• [WHAT YOU SHOULD DO]
Nothing should be omitted: restate the full listing word for word.
BEGIN
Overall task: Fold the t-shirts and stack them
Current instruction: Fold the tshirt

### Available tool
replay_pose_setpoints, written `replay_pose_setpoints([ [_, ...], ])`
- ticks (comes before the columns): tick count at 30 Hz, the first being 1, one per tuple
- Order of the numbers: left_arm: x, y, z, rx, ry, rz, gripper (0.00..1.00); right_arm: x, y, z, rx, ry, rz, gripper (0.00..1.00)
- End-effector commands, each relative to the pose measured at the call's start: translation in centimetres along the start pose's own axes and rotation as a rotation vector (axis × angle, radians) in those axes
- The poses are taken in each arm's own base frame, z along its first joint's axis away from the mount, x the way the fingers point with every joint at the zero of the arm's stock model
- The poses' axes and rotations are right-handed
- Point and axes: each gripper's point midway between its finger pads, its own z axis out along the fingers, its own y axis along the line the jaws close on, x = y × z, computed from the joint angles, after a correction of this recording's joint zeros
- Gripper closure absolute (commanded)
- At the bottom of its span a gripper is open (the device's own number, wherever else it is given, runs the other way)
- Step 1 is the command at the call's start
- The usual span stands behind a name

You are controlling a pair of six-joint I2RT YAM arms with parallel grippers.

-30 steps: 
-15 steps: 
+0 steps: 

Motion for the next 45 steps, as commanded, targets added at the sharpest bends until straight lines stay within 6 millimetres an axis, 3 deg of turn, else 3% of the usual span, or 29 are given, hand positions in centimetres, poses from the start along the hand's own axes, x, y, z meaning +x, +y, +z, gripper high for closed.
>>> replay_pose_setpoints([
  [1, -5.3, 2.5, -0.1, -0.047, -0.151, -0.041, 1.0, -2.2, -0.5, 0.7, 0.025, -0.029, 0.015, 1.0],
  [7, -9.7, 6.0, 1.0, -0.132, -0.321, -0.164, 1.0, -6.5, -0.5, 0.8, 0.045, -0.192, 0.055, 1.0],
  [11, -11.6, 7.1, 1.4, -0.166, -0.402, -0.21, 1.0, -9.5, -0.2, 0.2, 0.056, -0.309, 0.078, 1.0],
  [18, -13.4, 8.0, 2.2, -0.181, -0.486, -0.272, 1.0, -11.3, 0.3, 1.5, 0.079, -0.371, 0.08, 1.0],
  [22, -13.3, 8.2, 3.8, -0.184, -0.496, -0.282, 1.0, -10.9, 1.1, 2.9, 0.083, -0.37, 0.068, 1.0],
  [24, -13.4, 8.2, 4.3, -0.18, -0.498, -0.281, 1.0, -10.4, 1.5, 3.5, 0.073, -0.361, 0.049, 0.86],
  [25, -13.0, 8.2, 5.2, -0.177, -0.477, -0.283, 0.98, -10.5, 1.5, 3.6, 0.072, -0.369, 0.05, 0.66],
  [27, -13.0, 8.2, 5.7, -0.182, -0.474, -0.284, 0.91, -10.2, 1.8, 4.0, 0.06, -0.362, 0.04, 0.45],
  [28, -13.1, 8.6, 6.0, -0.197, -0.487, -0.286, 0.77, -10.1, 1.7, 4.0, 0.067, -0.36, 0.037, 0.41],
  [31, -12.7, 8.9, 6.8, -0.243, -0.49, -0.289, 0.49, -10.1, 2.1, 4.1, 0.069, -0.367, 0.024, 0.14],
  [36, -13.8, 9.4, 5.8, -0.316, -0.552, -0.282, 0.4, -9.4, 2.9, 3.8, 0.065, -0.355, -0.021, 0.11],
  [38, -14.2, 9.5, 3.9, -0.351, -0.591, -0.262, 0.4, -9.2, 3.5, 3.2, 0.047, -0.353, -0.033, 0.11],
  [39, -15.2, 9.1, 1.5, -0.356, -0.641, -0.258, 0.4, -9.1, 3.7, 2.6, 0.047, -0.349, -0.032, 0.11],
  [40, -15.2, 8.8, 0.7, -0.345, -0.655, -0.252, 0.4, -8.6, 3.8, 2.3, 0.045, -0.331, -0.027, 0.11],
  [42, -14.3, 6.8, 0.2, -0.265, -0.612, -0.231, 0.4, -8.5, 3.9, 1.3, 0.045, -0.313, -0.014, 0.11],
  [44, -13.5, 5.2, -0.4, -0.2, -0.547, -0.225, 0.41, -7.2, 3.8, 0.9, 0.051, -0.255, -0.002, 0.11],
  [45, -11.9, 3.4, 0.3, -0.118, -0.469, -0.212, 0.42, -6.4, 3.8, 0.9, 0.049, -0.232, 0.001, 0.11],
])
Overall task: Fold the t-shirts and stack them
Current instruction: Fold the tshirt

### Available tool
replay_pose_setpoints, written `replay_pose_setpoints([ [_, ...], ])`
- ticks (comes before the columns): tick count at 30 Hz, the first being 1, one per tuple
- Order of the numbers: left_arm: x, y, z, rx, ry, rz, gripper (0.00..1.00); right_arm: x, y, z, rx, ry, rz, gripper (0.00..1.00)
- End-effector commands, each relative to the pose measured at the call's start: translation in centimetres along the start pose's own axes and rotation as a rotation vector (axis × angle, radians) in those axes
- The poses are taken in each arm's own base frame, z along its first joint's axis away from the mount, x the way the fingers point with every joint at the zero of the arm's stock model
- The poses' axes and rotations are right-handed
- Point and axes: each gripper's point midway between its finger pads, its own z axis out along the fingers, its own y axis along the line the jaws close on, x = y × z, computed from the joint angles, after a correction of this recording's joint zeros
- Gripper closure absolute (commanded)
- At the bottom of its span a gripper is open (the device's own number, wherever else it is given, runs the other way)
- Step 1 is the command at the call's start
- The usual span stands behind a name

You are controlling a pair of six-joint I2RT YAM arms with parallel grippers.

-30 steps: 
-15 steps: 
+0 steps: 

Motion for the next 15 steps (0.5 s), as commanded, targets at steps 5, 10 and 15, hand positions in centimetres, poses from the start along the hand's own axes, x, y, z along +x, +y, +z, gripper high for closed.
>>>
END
• [ANSWER AREA]
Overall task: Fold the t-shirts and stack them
Current instruction: Fold the tshirt

### Available tool
replay_pose_setpoints, written `replay_pose_setpoints([ [_, ...], ])`
- ticks (comes before the columns): tick count at 30 Hz, the first being 1, one per tuple
- Order of the numbers: left_arm: x, y, z, rx, ry, rz, gripper (0.00..1.00); right_arm: x, y, z, rx, ry, rz, gripper (0.00..1.00)
- End-effector commands, each relative to the pose measured at the call's start: translation in centimetres along the start pose's own axes and rotation as a rotation vector (axis × angle, radians) in those axes
- The poses are taken in each arm's own base frame, z along its first joint's axis away from the mount, x the way the fingers point with every joint at the zero of the arm's stock model
- The poses' axes and rotations are right-handed
- Point and axes: each gripper's point midway between its finger pads, its own z axis out along the fingers, its own y axis along the line the jaws close on, x = y × z, computed from the joint angles, after a correction of this recording's joint zeros
- Gripper closure absolute (commanded)
- At the bottom of its span a gripper is open (the device's own number, wherever else it is given, runs the other way)
- Step 1 is the command at the call's start
- The usual span stands behind a name

You are controlling a pair of six-joint I2RT YAM arms with parallel grippers.

-30 steps: 
-15 steps: 
+0 steps: 

Motion for the next 45 steps, as commanded, targets added at the sharpest bends until straight lines stay within 6 millimetres an axis, 3 deg of turn, else 3% of the usual span, or 29 are given, hand positions in centimetres, poses from the start along the hand's own axes, x, y, z meaning +x, +y, +z, gripper high for closed.
>>> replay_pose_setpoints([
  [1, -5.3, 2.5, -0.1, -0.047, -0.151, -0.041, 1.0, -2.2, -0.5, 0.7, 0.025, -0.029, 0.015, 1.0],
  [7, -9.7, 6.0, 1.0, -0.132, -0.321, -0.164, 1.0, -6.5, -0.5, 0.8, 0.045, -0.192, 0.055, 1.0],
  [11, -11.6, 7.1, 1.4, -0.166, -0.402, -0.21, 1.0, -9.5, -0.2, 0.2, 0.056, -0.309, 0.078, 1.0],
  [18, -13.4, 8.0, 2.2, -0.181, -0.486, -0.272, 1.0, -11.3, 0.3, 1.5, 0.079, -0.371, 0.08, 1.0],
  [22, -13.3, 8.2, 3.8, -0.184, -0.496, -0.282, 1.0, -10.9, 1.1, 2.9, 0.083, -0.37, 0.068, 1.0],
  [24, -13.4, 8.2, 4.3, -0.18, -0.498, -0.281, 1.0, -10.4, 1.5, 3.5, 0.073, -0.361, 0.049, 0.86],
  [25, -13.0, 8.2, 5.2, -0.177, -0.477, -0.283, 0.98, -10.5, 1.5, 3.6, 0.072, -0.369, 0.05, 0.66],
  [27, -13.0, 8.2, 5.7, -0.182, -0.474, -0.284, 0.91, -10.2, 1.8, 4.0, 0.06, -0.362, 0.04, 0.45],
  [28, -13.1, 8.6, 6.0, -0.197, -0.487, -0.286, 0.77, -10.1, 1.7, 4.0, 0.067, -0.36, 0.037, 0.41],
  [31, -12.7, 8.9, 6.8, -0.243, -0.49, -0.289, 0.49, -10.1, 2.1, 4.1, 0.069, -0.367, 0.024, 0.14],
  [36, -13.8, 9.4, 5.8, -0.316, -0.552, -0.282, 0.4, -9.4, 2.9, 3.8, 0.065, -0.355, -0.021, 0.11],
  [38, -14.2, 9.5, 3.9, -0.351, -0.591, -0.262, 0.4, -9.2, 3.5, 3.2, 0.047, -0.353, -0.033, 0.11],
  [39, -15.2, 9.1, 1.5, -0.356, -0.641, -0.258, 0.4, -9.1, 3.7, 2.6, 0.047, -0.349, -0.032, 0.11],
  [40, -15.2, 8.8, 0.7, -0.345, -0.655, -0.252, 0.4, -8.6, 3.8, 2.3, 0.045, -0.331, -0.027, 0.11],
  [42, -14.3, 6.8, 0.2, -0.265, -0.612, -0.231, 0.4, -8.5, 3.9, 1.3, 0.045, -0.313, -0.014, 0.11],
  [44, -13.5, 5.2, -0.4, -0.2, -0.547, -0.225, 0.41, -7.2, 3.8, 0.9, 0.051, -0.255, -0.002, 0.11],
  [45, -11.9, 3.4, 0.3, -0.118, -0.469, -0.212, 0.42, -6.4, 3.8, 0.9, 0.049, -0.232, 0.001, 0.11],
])
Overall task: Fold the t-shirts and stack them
Current instruction: Fold the tshirt

### Available tool
replay_pose_setpoints, written `replay_pose_setpoints([ [_, ...], ])`
- ticks (comes before the columns): tick count at 30 Hz, the first being 1, one per tuple
- Order of the numbers: left_arm: x, y, z, rx, ry, rz, gripper (0.00..1.00); right_arm: x, y, z, rx, ry, rz, gripper (0.00..1.00)
- End-effector commands, each relative to the pose measured at the call's start: translation in centimetres along the start pose's own axes and rotation as a rotation vector (axis × angle, radians) in those axes
- The poses are taken in each arm's own base frame, z along its first joint's axis away from the mount, x the way the fingers point with every joint at the zero of the arm's stock model
- The poses' axes and rotations are right-handed
- Point and axes: each gripper's point midway between its finger pads, its own z axis out along the fingers, its own y axis along the line the jaws close on, x = y × z, computed from the joint angles, after a correction of this recording's joint zeros
- Gripper closure absolute (commanded)
- At the bottom of its span a gripper is open (the device's own number, wherever else it is given, runs the other way)
- Step 1 is the command at the call's start
- The usual span stands behind a name

You are controlling a pair of six-joint I2RT YAM arms with parallel grippers.

-30 steps: 
-15 steps: 
+0 steps: 

Motion for the next 15 steps (0.5 s), as commanded, targets at steps 5, 10 and 15, hand positions in centimetres, poses from the start along the hand's own axes, x, y, z along +x, +y, +z, gripper high for closed.
>>>

The exercise closes with this answer.